Tutto il resto (“Esperienze di volontariato”, “Competenze e conferme”, “Referenze”, “Traguardi raggiunti” e “Interessi”) io non li guardo neanche: sbaglierò, ma dopo aver letto migliaia di profili su LinkedIn la penso così. Soprattutto Conferme e Referenze (ovvero quello che gli altri scrivono di te) mi sa talmente di falso e taroccato che - se trovo i box vuoti - significa che almeno su questo non mi racconti balle, grazie ad amici e colleghi consenzienti. Per gli “Interessi” sai quanto conta che tu faccia paracadutismo e/o danza moderna?!

Quelli che se mettono queste cose mi incavolo e cestino Cv e profilo su LinkedIn
Ho tre categorie che mi danno letteralmente sui nervi:
1) gli #Opentowork (ovvero quelli che hanno messo il cerchietto verde nella foto, a segnalare la disponibilità a un nuovo lavoro) e poi non rispondono quando gli scrivi;

2) quelli ai quali fai una proposta di lavoro e ti rispondono - se ti rispondono - dopo una settimana (però su Facebook hanno postato il Moscow Mule sbevazzato in compagnia, due notti fa);

3) quelli che mi chiedono il collegamento senza aggiungere una nota. Questa è veramente una pessima e diffusissima abitudine: sebbene Reid Hoffman, fondatore di LinkedIn, invitasse ad accettare solo i collegamenti di persone per le quali sei in grado di fare una segnalazione (e che quindi conosci personalmente) LinkedIn strabocca di persone che hanno centinaia di collegamenti (quindi, sconosciuti) e accettano tutti (tutti) quelli che glielo chiedono.

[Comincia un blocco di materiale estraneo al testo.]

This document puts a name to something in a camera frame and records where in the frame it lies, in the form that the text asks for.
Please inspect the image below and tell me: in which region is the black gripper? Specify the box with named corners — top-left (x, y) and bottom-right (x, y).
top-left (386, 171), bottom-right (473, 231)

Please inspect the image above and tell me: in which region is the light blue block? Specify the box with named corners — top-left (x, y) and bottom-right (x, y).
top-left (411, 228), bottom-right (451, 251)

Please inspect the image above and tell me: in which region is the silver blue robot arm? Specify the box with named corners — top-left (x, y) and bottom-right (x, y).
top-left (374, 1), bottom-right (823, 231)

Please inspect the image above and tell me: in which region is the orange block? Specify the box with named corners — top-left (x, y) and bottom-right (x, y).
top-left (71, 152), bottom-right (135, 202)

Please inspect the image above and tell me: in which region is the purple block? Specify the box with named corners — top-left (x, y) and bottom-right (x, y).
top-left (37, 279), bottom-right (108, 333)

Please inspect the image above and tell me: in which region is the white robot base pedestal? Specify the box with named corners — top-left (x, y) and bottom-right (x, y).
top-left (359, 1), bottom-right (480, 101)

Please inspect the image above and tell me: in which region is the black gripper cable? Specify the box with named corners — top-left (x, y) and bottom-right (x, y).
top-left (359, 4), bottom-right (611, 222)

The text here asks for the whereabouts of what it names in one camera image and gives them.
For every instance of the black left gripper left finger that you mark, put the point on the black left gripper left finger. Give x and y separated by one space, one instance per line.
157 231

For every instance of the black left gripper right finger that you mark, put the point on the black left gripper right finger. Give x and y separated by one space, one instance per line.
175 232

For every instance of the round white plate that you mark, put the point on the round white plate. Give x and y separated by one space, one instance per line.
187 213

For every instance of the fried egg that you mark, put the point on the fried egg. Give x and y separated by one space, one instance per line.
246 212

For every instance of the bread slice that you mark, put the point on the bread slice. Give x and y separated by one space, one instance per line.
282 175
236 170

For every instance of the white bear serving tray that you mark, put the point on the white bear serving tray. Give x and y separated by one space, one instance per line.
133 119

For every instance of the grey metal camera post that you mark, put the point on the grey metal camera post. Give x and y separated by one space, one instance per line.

Io ho una regola, ferrea: accetto solo chi conosco di persona e rigetto sistematicamente tutti quelli che non conosco e che chiedono il collegamento senza aggiungere uno straccio di motivazione (è facile, esce pure la finestrina ad hoc: “Vuoi aggiungere una nota per personalizzare il tuo invito a yx?”).

Conclusione: oggi il profilo su LinkedIn vale quanto e più di un buon Cv. Régolati, se vuoi cambiare lavoro.